Seul, on n’arrive jamais à rien et il y a toujours quelqu’un qui vous ouvre une porte. L’un de ces personnages-clés de ma vie professionnelle est Christine Laurent, qui a été rédactrice en chef du Vif Weekend, entre autres, pendant plusieurs années. A l’époque, elle m’avait demandé de réaliser un portrait des finalistes du dernier concours de la Canette d’Or. C’est ainsi que je suis entré dans l’univers de la mode. Je m’intéresse moins aux vêtements qu’aux personnes qui se cachent derrière les créations: qui sont-elles, qu’est-ce qui les anime, quelles sont leurs influences? Il en va de même pour la musique. Le monde de la mode et celui de la musique sont d’ailleurs étroitement liés.

Mon intérêt pour l’aspect humain me vient probablement de ma mère. C’était une caractéristique essentielle de son métier d’infirmière à domicile. Elle était à l’écoute de ses patients et faisait preuve d’énormément d’empathie. Après son décès, les nombreuses réactions et histoires de ses patients et de leurs familles nous ont permis de prendre conscience de ce qu’elle représentait pour eux. Maintenant que je suis moi-même papa, je me demande comment elle a réussi à combiner son travail avec une famille de trois enfants. A mes débuts en tant que journaliste musical, je prenais le dernier train pour rentrer chez moi après un concert et elle venait toujours me chercher à la gare. Nous bavardions un peu et je garde un excellent souvenir de ces conversations.

Un défilé de mode dure environ 10 minutes et le rôle du photographe est de donner le meilleur de lui-même pour capturer ce moment de la manière la plus vivante possible. En général, je préfère le premier défilé d’un jeune créateur inconnu à l’énième d’une grande maison de couture. J’apprécie cette fraîcheur et cette énergie.

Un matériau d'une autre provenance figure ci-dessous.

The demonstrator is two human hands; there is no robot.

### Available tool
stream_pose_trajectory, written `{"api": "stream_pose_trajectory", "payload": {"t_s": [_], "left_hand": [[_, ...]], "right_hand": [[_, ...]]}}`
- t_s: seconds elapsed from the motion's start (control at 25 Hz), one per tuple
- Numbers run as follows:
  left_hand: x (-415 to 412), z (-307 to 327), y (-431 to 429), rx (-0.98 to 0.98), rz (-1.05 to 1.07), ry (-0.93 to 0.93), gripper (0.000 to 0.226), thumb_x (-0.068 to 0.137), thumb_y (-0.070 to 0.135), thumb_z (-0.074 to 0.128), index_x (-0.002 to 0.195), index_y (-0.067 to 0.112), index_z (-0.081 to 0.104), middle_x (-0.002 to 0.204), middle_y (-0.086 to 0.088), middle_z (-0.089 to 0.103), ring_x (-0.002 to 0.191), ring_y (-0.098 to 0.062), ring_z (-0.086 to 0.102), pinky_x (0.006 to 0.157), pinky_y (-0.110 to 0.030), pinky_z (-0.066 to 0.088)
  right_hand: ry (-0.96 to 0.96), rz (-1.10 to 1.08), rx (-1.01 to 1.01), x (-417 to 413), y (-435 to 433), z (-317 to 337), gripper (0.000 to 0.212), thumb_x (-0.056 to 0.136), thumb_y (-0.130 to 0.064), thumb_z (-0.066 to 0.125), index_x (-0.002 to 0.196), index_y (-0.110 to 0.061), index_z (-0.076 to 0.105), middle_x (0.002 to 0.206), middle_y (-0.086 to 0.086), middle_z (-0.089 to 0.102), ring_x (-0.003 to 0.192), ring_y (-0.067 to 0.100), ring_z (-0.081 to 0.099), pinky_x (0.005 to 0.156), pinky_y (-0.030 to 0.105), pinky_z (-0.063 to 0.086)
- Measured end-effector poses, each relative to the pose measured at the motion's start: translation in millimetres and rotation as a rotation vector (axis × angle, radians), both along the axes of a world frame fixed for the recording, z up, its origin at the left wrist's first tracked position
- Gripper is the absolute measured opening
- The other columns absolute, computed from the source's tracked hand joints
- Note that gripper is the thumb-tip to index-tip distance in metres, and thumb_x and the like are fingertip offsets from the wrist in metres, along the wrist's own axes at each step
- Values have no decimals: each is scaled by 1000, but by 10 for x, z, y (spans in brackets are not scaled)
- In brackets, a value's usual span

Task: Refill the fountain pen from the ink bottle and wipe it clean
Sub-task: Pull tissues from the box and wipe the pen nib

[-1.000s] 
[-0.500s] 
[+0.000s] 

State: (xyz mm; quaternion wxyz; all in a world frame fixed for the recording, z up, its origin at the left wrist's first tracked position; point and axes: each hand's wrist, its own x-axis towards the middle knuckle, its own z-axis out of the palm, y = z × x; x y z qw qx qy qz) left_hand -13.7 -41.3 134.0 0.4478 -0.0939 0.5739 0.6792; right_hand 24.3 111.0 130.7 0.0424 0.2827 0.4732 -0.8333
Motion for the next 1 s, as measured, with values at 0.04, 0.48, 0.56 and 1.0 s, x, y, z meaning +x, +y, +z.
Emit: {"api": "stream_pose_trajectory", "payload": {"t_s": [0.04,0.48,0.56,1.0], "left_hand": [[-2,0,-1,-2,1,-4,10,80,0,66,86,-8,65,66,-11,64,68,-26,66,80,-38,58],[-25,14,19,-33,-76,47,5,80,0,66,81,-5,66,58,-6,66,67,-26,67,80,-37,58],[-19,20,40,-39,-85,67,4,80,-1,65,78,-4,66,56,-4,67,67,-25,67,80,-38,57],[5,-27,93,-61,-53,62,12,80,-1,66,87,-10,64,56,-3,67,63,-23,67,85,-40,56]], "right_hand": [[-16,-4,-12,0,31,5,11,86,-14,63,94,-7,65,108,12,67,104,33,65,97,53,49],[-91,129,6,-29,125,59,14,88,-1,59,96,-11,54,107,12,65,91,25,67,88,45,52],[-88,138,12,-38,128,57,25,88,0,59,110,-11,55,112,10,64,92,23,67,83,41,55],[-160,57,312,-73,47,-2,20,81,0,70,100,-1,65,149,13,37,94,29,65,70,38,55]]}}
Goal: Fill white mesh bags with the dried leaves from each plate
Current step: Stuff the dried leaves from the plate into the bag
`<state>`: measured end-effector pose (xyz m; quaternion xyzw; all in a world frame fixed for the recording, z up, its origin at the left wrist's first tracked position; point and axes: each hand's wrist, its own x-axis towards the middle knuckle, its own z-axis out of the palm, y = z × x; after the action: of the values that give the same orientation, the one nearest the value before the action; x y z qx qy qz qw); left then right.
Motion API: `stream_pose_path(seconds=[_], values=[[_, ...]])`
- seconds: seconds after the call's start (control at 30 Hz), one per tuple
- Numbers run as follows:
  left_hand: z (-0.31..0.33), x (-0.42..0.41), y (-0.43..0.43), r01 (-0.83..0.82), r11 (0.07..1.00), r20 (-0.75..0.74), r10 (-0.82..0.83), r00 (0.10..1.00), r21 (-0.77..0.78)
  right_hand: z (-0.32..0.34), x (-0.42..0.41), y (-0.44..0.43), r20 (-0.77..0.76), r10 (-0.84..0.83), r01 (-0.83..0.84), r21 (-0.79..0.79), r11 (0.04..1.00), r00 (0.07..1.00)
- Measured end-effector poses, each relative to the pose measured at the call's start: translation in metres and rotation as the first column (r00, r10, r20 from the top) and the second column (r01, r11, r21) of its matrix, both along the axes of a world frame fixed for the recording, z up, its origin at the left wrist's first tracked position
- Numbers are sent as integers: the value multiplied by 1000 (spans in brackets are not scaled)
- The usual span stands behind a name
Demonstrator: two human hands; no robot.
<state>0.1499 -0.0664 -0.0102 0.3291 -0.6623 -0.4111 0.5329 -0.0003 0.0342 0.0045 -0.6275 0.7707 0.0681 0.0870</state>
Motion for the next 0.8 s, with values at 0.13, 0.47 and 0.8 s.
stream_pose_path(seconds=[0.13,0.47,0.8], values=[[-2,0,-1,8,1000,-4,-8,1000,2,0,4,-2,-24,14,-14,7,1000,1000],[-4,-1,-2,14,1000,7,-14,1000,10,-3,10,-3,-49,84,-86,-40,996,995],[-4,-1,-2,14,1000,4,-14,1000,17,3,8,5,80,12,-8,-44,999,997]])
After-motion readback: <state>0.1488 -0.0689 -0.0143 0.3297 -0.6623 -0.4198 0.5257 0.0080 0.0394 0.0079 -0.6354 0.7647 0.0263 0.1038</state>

L’évolution numérique a bouleversé notre métier. A l’époque de l’analogique, nous choisissions nos bobines de film en fonction de la luminosité. Nous savions dans quelles conditions les créateurs avaient organisé leur défilé. Nous prenions également des photos très ciblées et bien pensées, car nous devions être économes avec nos bobines. Je faisais alors des photos sur mesure pour mes clients. Avec l’arrivée du numérique, cet aspect de notre métier a disparu. Maintenant, tout le monde doit avoir tout, et tout de suite de préférence.

Travailler dans les médias est une leçon de discipline et de modestie. Vous n’êtes qu’un maillon de la chaîne, mais votre façon de voir les choses peut toucher les gens. Je suis ravi quand certaines personnes me disent qu’elles ont appris à connaître des artistes grâce à mes critiques musicales de l’époque. Je n’ai jamais ressenti le besoin d’écrire pour ruiner la carrière d’un artiste. Le stylo peut être une arme dangereuse, il doit être manié avec soin. Le respect et la nuance sont essentiels, leur absence se fait sentir sur les réseaux sociaux.

Nous vivons une époque incertaine. Quand je regarde en arrière, je me demande si je ferais les mêmes choix. Je suis toutefois satisfait de mon parcours. Grâce à mon travail, j’ai voyagé dans le monde entier et rencontré des personnes formidables. J’ai pu réaliser tout ce dont je rêvais. Je me considère chanceux.